Course details

Objectives of the course

  • Understand the health system in which he/she functions, its inter-relationships, aims, influences in it, strengths and weaknesses. 
  • Manage human resources to the benefit of the service and the person involved 
  • Manage the physical resources in their service so that everything is used optimically, and the most efficient service is rendered to the community. 
  • Involve workers in service planning, management and evaluation. 
  • Do strategic planning for their service, implement plans and evaluate programmes, use the appropriate leadership style in different situations, which arise in the workplace. 
  • Effectively use the problem-solving format to address problems arising in the work setting. 
  • Understand the research process well enough to use research findings and statistical data in management. 
  • Base his/her managerial practice on a sound knowledge of, as well as legal and ethical prescriptions, theory, leadership and management.
Entrance requirements

  • Matric or Senior Certificate or Equivalent 
  • General Nursing

Updated on 10 March, 2016

About University of Kwazulu-Natal

The University of KwaZulu-Natal was formed on 1 January 2004 as a result of the merger between the University of Durban-Westville and the University of Natal. The new university brings together the rich histories of both the former Universities. 

The University of Durban-Westville was established in the 1960s as the University College for Indians on Salisbury Island in Durban Bay. Student numbers throughout the 1960s were low as a result of the Congress Alliances’ policy of shunning apartheid structures. This policy gave way in the 1980s to a strategy of “education under protest” which sought to transform apartheid institutions into sites of struggle.
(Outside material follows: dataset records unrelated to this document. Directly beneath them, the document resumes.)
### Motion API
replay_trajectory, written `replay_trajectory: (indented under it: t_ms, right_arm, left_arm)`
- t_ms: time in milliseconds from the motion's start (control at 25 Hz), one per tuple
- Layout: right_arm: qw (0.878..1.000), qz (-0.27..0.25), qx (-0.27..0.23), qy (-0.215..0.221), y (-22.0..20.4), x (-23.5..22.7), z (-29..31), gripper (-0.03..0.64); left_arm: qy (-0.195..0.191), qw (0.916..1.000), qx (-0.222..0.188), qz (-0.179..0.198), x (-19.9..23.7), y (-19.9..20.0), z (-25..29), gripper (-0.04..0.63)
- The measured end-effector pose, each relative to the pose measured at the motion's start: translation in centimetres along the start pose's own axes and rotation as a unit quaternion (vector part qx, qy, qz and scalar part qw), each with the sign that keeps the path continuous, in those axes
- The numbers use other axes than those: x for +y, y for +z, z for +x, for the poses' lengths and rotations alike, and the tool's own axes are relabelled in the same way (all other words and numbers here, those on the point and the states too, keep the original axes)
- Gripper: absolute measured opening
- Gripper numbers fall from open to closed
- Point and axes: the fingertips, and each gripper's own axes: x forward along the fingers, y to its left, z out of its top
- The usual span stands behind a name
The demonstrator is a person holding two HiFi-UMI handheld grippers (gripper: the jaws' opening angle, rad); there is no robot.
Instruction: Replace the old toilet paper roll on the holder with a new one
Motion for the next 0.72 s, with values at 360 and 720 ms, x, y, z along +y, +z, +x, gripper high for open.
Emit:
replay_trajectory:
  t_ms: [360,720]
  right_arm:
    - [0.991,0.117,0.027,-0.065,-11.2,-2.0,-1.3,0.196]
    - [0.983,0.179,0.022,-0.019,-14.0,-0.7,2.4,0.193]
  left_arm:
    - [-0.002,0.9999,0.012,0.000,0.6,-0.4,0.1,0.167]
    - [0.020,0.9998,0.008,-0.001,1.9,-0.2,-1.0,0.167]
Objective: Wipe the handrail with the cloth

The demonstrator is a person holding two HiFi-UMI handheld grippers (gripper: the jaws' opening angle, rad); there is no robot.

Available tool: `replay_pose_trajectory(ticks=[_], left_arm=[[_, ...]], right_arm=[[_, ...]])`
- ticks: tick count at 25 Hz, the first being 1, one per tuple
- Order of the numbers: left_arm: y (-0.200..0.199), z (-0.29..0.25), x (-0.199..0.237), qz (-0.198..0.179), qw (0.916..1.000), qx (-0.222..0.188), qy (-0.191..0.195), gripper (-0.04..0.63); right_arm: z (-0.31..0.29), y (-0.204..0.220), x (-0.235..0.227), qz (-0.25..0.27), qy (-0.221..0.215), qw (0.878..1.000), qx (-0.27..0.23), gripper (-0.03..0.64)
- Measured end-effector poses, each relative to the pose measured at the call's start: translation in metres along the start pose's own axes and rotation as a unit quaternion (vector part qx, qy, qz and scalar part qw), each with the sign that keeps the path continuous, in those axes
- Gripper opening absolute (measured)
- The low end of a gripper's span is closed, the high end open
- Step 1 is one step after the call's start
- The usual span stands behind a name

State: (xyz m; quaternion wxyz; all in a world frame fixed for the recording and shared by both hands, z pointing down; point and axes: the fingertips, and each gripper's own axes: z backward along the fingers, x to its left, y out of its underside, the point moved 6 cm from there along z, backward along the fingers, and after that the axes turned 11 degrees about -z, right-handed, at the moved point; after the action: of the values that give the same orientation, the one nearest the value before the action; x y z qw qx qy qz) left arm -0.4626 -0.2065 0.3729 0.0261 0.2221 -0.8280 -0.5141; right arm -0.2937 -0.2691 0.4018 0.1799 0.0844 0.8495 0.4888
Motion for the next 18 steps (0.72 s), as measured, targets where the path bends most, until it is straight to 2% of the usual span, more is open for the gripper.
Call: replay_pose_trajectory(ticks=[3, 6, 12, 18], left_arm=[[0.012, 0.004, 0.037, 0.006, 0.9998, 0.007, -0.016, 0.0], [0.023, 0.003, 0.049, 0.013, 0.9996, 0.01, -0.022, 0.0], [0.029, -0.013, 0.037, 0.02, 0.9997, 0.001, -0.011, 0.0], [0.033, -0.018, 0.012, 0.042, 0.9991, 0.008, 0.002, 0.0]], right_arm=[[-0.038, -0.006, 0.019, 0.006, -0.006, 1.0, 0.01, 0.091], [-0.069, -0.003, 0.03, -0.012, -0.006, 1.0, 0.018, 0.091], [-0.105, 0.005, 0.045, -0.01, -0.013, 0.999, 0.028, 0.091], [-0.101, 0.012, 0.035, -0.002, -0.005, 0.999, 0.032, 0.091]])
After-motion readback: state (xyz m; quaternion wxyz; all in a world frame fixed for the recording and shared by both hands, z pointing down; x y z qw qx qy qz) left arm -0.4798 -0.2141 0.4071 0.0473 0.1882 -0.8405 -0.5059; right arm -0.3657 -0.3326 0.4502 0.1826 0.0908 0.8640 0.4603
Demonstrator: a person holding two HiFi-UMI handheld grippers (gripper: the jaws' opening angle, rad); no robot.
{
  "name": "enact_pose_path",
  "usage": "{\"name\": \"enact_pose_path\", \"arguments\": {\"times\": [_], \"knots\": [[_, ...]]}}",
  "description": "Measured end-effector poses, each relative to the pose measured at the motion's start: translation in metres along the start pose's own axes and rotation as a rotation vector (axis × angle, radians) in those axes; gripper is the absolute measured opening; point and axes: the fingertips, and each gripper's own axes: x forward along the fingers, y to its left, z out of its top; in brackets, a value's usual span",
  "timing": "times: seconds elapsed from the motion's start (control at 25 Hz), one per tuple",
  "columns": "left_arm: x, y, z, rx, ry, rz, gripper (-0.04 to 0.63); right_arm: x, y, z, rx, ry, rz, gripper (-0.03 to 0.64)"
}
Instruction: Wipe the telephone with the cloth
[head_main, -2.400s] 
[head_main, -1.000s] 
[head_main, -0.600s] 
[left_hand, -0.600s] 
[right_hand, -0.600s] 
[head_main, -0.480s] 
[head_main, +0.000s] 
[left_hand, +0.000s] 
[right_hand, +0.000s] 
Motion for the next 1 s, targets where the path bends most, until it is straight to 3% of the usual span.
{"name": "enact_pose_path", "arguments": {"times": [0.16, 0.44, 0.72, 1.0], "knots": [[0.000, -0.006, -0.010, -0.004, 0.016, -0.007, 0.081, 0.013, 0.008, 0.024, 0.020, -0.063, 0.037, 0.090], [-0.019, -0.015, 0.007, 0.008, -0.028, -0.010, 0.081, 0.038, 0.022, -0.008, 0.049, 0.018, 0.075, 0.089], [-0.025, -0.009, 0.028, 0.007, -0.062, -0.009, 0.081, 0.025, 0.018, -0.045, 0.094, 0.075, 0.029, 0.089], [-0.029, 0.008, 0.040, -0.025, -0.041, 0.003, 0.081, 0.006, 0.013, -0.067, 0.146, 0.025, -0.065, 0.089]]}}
Student numbers grew rapidly and in 1971, the College was granted University status. The following year, the newly-named University of Durban-Westville moved into its modern campus in Westville and was a site of major anti-apartheid struggle. UDW became an autonomous institution in 1984, opening up to students of all races. 

Founded in 1910 as the Natal University College in Pietermaritzburg, the University of Natal was granted independent University status in 1949 owing to its rapid growth in numbers, its wide range of courses and its achievements in and opportunities for research. By that time, the NUC was already a multi-campus institution, having been extended to Durban after World War 1. The distinctive Howard College building was opened in 1931, following a donation by Mr T B Davis, whose son Howard Davis was killed during the Battle of Somme in World War I. In 1946, the government approved a Faculty of Agriculture in Pietermaritzburg and, in 1947, a Medical School for African, Indian and Coloured students in Durban. 

The two KwaZulu-Natal universities were among the first batch of South African institutions to merge in 2004 in accordance with the government’s higher educational restructuring plans that will eventually see the number of higher educational institutions in South Africa reduced from 36 to 21. Confirmed by a Cabinet decision in December 2002, the mergers are the culmination of a wide-ranging consultative process on the restructuring of the Higher Education Sector that began in the early 1990s.